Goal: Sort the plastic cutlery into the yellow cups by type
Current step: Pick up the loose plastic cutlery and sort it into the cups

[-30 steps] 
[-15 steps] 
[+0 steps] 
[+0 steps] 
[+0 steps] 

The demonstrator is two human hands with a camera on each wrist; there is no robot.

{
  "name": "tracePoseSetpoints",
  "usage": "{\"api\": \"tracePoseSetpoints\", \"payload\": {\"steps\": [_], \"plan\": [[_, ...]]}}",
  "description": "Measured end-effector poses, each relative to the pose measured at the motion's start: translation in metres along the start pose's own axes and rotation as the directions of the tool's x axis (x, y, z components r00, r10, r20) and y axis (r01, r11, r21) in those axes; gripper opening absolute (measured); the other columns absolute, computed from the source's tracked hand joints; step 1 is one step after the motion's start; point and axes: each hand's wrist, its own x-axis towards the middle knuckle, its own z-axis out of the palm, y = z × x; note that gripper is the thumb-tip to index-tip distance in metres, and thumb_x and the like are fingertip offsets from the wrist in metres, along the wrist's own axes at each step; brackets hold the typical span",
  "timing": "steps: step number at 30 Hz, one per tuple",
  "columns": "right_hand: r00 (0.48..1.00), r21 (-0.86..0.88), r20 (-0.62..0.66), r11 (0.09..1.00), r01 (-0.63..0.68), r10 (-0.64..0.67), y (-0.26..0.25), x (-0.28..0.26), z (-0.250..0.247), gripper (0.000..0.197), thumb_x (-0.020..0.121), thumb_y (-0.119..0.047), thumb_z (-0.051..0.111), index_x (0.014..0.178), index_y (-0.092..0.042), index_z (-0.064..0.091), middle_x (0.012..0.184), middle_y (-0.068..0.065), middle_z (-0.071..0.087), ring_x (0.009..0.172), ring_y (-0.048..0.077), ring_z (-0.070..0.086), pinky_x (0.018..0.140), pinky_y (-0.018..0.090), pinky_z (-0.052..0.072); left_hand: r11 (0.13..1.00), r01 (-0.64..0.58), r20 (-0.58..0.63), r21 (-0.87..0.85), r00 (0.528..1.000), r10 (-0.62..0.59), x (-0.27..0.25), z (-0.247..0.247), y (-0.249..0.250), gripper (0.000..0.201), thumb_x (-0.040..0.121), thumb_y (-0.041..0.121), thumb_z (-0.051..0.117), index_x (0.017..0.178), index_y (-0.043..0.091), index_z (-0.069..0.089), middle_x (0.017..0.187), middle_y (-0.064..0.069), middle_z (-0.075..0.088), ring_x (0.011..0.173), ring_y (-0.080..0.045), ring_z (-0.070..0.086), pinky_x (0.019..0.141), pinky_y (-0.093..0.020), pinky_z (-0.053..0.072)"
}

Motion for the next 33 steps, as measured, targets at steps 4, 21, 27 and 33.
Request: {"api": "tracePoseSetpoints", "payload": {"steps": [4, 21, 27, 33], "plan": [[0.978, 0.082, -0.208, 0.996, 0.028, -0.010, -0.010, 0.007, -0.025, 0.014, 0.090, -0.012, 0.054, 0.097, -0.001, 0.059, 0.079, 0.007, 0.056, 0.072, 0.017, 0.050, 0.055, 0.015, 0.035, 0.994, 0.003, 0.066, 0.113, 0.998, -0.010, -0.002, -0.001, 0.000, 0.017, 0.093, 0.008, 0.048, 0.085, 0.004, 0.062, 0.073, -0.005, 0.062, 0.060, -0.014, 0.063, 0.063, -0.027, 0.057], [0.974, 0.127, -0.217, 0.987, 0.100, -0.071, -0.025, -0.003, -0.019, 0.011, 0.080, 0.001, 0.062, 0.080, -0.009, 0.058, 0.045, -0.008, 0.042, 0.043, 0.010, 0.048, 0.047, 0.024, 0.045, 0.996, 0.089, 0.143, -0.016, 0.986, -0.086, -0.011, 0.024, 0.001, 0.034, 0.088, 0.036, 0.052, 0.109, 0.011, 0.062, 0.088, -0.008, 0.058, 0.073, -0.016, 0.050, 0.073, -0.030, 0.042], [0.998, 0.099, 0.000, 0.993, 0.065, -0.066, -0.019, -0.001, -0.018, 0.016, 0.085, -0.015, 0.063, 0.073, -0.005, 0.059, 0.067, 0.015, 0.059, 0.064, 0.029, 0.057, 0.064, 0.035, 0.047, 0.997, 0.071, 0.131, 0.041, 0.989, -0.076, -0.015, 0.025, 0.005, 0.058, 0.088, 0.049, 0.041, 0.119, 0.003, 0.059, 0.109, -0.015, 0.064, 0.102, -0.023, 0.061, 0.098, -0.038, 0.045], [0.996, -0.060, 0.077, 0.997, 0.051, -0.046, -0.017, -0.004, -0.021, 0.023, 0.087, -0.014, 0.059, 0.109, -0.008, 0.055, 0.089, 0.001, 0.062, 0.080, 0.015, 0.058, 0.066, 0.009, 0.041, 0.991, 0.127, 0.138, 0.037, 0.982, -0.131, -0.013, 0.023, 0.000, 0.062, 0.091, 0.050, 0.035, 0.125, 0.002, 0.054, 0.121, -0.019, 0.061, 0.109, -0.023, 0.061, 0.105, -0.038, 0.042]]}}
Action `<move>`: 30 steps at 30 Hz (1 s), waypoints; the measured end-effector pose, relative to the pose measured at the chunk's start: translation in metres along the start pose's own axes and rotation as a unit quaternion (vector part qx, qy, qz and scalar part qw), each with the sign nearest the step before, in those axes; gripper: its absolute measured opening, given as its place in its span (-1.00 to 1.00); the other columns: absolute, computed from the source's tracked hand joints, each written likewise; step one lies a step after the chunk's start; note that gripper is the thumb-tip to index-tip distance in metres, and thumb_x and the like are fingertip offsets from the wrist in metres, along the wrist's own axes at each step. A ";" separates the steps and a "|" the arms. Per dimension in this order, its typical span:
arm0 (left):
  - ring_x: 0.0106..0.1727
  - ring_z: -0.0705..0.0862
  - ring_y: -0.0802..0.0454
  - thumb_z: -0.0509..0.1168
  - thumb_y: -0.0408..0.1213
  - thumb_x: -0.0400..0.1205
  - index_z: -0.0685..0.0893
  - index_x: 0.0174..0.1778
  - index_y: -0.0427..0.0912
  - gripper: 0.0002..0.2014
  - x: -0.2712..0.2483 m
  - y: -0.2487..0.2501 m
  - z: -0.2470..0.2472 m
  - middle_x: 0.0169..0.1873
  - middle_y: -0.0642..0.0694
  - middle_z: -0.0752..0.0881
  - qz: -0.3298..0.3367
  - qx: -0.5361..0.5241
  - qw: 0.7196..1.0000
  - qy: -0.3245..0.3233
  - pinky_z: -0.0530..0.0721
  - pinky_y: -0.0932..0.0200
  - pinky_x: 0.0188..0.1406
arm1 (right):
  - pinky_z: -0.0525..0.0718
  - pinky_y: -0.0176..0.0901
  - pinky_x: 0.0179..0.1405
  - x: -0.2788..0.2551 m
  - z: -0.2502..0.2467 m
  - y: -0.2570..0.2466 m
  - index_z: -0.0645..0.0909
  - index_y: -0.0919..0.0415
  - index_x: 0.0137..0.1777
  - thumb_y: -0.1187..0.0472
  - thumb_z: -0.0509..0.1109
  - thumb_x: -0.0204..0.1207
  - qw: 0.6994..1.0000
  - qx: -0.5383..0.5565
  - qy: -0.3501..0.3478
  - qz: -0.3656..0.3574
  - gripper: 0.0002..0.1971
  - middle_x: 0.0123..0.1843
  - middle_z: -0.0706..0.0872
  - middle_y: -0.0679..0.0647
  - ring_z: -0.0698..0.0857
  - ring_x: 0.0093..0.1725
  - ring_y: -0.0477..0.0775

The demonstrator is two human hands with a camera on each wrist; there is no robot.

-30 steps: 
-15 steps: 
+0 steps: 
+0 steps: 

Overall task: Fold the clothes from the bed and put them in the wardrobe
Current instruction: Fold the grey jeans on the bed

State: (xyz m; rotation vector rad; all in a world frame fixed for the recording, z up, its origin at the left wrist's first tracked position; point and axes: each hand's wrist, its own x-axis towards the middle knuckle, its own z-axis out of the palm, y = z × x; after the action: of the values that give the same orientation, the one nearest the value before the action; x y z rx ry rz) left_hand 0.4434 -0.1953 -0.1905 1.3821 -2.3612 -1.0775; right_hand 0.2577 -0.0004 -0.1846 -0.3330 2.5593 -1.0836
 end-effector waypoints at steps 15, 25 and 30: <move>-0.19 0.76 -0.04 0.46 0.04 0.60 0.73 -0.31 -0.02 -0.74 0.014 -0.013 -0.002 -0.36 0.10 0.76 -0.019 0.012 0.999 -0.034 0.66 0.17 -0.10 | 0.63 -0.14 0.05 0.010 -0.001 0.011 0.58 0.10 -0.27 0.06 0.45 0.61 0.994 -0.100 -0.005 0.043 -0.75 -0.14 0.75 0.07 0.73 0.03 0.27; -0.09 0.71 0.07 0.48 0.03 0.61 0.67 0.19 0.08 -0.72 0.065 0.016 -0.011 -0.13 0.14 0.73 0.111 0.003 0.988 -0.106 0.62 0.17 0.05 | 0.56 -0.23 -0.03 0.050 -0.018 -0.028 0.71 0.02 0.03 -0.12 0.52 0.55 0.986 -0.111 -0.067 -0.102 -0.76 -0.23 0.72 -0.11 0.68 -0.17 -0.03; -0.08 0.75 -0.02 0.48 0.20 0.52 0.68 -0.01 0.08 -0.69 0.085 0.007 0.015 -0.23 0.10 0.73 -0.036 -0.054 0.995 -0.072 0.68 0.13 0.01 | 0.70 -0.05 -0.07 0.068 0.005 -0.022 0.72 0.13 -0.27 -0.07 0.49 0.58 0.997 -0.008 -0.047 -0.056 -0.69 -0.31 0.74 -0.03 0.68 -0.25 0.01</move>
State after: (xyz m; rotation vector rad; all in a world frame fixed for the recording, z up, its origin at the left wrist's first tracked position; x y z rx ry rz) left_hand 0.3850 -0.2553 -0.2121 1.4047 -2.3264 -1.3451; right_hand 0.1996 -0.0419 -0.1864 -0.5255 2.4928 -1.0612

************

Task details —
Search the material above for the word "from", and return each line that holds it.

Answer box —
  "description": "Measured end-effector poses, each relative to the pose measured at the motion's start: translation in metres along the start pose's own axes and rotation as the directions of the tool's x axis (x, y, z components r00, r10, r20) and y axis (r01, r11, r21) in those axes; gripper opening absolute (measured); the other columns absolute, computed from the source's tracked hand joints; step 1 is one step after the motion's start; point and axes: each hand's wrist, its own x-axis towards the middle knuckle, its own z-axis out of the palm, y = z × x; note that gripper is the thumb-tip to index-tip distance in metres, and thumb_x and the like are fingertip offsets from the wrist in metres, along the wrist's own axes at each step; brackets hold the typical span",
Action `<move>`: 30 steps at 30 Hz (1 s), waypoints; the measured end-effector pose, relative to the pose measured at the chunk's start: translation in metres along the start pose's own axes and rotation as a unit quaternion (vector part qx, qy, qz and scalar part qw), each with the sign nearest the step before, in those axes; gripper: its absolute measured opening, given as its place in its span (-1.00 to 1.00); the other columns: absolute, computed from the source's tracked hand joints, each written likewise; step one lies a step after the chunk's start; note that gripper is the thumb-tip to index-tip distance in metres, and thumb_x and the like are fingertip offsets from the wrist in metres, along the wrist's own axes at each step. A ";" separates the steps and a "|" the arms. Per dimension in this order, its typical span:
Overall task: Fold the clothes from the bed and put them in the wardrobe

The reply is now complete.